* Task to complete: Write out the stretch of lines below that begins at the line with "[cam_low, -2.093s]" and ends at the line with "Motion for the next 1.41", including both, exactly as given and nothing more.
--- Data Enclosed Below ---
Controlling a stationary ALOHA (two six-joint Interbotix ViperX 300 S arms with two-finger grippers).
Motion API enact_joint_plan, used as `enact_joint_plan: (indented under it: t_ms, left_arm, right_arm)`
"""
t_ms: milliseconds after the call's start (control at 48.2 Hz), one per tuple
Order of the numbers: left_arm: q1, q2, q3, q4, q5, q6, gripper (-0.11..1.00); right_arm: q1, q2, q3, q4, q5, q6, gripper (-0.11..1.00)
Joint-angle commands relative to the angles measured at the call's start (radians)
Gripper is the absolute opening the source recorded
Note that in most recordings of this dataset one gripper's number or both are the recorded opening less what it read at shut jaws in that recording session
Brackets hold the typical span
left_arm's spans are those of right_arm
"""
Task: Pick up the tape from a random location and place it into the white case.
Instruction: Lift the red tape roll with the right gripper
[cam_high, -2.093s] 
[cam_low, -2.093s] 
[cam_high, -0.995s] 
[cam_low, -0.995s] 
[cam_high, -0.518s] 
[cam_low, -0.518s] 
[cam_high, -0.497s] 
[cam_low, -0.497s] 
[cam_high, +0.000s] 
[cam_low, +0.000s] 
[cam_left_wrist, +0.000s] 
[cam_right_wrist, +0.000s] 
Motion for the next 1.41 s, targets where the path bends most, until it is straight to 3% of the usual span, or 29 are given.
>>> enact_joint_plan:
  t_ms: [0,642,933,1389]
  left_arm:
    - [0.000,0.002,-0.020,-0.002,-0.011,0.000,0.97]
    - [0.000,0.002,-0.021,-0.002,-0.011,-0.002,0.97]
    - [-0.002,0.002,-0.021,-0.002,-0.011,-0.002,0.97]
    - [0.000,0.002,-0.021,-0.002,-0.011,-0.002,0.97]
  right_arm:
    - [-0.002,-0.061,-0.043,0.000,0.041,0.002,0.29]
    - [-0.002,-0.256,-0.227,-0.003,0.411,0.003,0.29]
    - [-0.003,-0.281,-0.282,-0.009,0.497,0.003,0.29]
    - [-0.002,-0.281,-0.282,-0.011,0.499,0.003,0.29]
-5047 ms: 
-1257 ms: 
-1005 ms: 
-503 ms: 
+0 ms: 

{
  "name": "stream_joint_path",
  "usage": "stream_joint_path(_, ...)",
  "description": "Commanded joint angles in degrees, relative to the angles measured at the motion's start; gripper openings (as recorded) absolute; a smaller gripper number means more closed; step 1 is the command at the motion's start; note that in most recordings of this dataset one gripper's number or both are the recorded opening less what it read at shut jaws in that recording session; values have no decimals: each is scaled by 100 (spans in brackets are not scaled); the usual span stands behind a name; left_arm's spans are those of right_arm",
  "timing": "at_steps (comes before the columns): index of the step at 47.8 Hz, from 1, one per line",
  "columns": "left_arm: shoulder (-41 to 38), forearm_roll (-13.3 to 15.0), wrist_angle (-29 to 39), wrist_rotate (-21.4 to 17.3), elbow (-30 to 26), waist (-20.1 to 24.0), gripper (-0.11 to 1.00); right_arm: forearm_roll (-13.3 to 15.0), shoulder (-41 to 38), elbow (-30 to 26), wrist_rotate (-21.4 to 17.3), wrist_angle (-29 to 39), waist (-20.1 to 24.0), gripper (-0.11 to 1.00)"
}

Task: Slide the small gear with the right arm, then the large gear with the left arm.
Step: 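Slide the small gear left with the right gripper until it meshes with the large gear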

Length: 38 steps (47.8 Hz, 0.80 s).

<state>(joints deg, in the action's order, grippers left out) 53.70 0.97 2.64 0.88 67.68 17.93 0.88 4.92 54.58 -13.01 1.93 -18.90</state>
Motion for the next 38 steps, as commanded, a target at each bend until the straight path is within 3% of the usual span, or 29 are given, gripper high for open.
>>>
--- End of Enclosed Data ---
* Solved exercise:
[cam_low, -2.093s] 
[cam_high, -0.995s] 
[cam_low, -0.995s] 
[cam_high, -0.518s] 
[cam_low, -0.518s] 
[cam_high, -0.497s] 
[cam_low, -0.497s] 
[cam_high, +0.000s] 
[cam_low, +0.000s] 
[cam_left_wrist, +0.000s] 
[cam_right_wrist, +0.000s] 
Motion for the next 1.41 s, targets where the path bends most, until it is straight to 3% of the usual span, or 29 are given.

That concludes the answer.